## ASSIGNMENT
Provide an exact copy of the lines from the beginning of the records through the line that includes "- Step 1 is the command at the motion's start", and of no others.

## RECORD EXTRACTS
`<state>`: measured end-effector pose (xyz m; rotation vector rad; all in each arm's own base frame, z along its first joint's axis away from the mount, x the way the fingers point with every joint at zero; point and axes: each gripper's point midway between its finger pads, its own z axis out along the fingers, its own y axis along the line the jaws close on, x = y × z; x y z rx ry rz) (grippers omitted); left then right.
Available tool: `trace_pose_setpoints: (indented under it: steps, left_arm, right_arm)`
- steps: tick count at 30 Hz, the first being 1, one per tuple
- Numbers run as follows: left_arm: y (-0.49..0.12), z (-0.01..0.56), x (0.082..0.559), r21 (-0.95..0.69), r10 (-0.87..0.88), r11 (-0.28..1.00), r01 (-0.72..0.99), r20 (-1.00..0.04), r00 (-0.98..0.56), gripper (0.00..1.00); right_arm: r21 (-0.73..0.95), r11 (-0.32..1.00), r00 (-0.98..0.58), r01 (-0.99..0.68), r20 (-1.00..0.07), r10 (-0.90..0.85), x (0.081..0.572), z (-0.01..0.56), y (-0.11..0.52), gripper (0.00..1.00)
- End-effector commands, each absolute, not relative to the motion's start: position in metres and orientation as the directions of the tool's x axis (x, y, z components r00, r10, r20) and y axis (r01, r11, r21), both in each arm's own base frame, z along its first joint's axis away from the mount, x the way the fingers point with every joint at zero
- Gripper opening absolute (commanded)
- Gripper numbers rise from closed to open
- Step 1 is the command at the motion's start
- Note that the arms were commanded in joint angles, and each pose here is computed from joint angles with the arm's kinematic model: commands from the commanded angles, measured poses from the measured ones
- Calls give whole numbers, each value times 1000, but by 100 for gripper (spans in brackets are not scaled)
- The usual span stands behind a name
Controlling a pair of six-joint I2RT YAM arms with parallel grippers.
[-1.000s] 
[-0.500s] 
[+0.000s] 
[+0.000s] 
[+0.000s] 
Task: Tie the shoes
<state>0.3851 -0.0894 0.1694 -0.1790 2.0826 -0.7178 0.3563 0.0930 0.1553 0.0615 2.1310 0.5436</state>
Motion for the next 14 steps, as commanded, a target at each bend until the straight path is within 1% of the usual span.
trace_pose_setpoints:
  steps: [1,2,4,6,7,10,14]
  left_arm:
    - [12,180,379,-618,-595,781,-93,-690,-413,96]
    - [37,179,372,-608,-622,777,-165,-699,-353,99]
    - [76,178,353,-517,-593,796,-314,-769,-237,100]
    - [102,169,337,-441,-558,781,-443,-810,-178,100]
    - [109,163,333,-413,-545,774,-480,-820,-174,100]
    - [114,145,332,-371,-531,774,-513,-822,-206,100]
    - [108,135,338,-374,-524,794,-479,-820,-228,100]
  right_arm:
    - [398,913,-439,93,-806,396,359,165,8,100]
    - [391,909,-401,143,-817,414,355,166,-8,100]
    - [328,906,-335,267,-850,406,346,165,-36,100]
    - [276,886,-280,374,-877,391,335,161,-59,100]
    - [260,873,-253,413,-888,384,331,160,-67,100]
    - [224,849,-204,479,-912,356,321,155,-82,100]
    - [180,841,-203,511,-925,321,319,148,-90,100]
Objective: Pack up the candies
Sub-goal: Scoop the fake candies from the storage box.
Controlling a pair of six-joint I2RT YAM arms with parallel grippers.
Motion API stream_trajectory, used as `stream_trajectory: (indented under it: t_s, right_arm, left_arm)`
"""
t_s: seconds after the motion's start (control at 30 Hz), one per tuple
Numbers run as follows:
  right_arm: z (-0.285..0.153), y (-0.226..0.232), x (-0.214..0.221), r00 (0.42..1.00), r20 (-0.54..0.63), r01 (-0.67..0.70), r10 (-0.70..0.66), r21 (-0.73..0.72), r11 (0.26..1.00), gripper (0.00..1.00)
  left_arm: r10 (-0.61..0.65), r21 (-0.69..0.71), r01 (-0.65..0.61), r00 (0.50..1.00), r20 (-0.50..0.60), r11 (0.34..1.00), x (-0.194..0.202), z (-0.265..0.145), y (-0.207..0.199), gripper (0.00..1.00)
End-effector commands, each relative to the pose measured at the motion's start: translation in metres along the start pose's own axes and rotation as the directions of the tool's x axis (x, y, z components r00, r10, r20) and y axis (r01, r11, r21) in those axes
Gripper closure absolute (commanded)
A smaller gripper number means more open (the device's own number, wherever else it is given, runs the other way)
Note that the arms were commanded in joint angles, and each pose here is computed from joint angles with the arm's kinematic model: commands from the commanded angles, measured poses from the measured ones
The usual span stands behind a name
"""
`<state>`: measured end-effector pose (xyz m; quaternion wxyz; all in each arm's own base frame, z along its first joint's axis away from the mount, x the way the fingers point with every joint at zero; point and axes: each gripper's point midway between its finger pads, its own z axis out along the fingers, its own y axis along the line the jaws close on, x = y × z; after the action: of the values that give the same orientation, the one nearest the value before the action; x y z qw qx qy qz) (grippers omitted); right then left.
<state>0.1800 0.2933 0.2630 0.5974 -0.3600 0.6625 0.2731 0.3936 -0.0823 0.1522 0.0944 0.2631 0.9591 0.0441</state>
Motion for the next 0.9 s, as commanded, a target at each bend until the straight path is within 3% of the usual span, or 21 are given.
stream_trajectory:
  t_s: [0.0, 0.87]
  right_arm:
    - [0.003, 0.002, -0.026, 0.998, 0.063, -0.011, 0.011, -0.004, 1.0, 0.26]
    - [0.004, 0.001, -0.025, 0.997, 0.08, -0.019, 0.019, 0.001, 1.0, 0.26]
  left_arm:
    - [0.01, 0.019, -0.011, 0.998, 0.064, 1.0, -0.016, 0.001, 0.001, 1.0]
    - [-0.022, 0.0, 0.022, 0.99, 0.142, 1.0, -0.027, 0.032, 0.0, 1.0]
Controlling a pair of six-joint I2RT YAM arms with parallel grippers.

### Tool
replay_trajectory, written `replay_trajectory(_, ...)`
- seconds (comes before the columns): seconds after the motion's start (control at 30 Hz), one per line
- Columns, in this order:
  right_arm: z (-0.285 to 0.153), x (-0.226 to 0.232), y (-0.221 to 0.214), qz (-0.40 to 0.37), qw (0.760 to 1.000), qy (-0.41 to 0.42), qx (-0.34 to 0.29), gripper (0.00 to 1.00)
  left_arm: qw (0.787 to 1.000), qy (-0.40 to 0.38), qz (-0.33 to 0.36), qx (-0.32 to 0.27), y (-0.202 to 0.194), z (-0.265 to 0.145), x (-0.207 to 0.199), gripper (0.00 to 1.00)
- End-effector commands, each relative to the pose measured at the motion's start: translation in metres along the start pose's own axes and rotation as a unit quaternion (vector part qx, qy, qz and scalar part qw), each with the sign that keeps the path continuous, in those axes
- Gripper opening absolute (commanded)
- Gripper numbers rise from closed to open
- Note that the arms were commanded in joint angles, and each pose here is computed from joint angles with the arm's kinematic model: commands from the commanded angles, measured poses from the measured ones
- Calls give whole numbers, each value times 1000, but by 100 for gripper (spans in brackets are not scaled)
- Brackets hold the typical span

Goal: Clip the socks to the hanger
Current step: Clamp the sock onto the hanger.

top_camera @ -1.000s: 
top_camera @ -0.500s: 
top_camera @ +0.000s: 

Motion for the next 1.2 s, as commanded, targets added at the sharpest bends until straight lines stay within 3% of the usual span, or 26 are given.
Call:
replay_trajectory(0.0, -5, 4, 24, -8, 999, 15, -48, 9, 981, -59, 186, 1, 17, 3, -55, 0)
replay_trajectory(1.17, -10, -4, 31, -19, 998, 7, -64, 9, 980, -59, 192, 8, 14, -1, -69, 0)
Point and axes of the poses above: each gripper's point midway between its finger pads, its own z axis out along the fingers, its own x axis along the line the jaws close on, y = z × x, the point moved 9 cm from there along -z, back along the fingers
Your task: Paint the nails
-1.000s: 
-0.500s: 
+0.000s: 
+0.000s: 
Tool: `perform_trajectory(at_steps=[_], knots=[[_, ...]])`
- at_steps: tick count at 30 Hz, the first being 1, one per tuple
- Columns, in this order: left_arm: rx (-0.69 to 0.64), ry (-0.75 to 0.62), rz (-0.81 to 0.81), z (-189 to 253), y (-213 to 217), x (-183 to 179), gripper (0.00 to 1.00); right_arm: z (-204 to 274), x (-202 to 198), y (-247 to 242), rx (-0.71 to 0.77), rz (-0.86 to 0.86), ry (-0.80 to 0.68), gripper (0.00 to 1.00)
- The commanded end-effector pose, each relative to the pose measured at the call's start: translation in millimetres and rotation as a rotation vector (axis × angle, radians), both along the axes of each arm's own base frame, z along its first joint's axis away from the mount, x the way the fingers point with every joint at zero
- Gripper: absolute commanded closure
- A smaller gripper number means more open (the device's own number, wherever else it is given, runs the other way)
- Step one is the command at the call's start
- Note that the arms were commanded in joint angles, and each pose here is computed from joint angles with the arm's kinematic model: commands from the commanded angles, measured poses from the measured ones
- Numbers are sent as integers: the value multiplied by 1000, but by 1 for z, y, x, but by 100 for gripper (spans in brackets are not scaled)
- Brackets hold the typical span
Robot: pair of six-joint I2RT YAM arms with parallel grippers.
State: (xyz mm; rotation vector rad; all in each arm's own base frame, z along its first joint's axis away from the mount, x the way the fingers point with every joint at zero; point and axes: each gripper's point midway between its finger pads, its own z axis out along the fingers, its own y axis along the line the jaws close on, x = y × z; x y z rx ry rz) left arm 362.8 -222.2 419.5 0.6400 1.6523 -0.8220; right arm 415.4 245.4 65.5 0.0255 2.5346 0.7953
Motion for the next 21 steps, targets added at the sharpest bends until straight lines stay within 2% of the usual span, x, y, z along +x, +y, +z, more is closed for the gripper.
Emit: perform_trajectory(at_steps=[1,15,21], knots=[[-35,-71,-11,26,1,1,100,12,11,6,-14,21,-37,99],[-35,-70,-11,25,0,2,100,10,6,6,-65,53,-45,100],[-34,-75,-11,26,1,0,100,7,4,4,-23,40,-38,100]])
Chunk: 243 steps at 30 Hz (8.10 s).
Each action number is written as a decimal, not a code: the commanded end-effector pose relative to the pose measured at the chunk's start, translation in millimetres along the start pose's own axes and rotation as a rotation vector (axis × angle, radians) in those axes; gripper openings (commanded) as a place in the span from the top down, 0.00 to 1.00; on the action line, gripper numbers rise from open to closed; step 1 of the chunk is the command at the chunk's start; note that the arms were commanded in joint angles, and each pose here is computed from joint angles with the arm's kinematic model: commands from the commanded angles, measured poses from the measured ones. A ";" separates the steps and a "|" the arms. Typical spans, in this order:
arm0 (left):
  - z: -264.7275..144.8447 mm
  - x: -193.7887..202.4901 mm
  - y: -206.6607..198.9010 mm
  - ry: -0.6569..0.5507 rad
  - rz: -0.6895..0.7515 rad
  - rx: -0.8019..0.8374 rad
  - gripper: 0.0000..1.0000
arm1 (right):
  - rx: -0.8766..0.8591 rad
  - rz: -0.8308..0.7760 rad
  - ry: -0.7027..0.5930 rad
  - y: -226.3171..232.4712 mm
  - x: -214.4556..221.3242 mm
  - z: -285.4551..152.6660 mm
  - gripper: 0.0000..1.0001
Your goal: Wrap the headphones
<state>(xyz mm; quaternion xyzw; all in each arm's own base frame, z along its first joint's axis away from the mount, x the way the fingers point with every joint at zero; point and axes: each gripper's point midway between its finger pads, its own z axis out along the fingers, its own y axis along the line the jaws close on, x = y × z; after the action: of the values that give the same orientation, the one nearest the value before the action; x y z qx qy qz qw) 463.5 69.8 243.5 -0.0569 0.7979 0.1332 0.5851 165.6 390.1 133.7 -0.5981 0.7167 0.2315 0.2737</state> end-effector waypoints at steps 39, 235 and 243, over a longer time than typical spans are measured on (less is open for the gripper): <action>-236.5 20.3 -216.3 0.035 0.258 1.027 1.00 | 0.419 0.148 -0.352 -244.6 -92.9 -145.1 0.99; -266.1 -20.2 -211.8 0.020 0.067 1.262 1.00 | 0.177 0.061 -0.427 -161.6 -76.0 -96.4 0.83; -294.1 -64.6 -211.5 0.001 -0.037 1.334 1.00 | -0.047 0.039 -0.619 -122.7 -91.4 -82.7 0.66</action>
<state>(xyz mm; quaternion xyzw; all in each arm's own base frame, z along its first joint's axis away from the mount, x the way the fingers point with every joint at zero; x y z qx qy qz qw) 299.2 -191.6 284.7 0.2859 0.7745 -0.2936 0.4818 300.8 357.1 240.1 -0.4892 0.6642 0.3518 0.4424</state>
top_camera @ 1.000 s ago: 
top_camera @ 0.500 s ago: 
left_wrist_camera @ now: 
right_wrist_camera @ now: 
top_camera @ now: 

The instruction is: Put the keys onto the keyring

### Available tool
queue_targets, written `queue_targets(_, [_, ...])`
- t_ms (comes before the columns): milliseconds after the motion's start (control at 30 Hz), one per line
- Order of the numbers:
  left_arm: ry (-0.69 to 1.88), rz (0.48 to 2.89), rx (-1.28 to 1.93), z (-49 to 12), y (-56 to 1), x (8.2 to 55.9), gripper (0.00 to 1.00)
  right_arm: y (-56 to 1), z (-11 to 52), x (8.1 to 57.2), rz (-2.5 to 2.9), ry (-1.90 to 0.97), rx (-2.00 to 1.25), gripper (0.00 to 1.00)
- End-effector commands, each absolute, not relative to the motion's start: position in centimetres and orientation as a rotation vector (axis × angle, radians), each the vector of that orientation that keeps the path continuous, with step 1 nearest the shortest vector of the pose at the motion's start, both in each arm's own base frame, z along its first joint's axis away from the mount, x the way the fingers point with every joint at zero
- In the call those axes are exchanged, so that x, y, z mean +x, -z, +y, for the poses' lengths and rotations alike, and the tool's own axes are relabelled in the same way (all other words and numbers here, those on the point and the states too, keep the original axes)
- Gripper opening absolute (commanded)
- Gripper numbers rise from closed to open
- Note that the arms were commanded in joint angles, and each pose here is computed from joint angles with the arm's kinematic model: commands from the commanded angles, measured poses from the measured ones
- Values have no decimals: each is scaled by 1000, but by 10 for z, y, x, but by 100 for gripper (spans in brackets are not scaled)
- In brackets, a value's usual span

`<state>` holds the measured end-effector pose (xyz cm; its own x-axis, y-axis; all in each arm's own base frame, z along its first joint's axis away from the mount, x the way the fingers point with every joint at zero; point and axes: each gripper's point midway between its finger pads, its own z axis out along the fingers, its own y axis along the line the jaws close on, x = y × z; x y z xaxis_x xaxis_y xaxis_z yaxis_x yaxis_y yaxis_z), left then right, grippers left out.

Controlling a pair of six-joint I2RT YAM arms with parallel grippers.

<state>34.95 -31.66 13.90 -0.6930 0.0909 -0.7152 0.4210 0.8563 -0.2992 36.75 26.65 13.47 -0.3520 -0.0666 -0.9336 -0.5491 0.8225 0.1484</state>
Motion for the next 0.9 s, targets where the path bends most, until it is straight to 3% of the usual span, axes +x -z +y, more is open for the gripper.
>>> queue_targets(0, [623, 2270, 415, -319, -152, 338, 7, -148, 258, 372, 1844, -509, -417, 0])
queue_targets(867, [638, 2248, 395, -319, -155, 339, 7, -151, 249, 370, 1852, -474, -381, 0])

## SOLUTION TO THIS PROBLEM
`<state>`: measured end-effector pose (xyz m; rotation vector rad; all in each arm's own base frame, z along its first joint's axis away from the mount, x the way the fingers point with every joint at zero; point and axes: each gripper's point midway between its finger pads, its own z axis out along the fingers, its own y axis along the line the jaws close on, x = y × z; x y z rx ry rz) (grippers omitted); left then right.
Available tool: `trace_pose_setpoints: (indented under it: steps, left_arm, right_arm)`
- steps: tick count at 30 Hz, the first being 1, one per tuple
- Numbers run as follows: left_arm: y (-0.49..0.12), z (-0.01..0.56), x (0.082..0.559), r21 (-0.95..0.69), r10 (-0.87..0.88), r11 (-0.28..1.00), r01 (-0.72..0.99), r20 (-1.00..0.04), r00 (-0.98..0.56), gripper (0.00..1.00); right_arm: r21 (-0.73..0.95), r11 (-0.32..1.00), r00 (-0.98..0.58), r01 (-0.99..0.68), r20 (-1.00..0.07), r10 (-0.90..0.85), x (0.081..0.572), z (-0.01..0.56), y (-0.11..0.52), gripper (0.00..1.00)
- End-effector commands, each absolute, not relative to the motion's start: position in metres and orientation as the directions of the tool's x axis (x, y, z components r00, r10, r20) and y axis (r01, r11, r21), both in each arm's own base frame, z along its first joint's axis away from the mount, x the way the fingers point with every joint at zero
- Gripper opening absolute (commanded)
- Gripper numbers rise from closed to open
- Step 1 is the command at the motion's start

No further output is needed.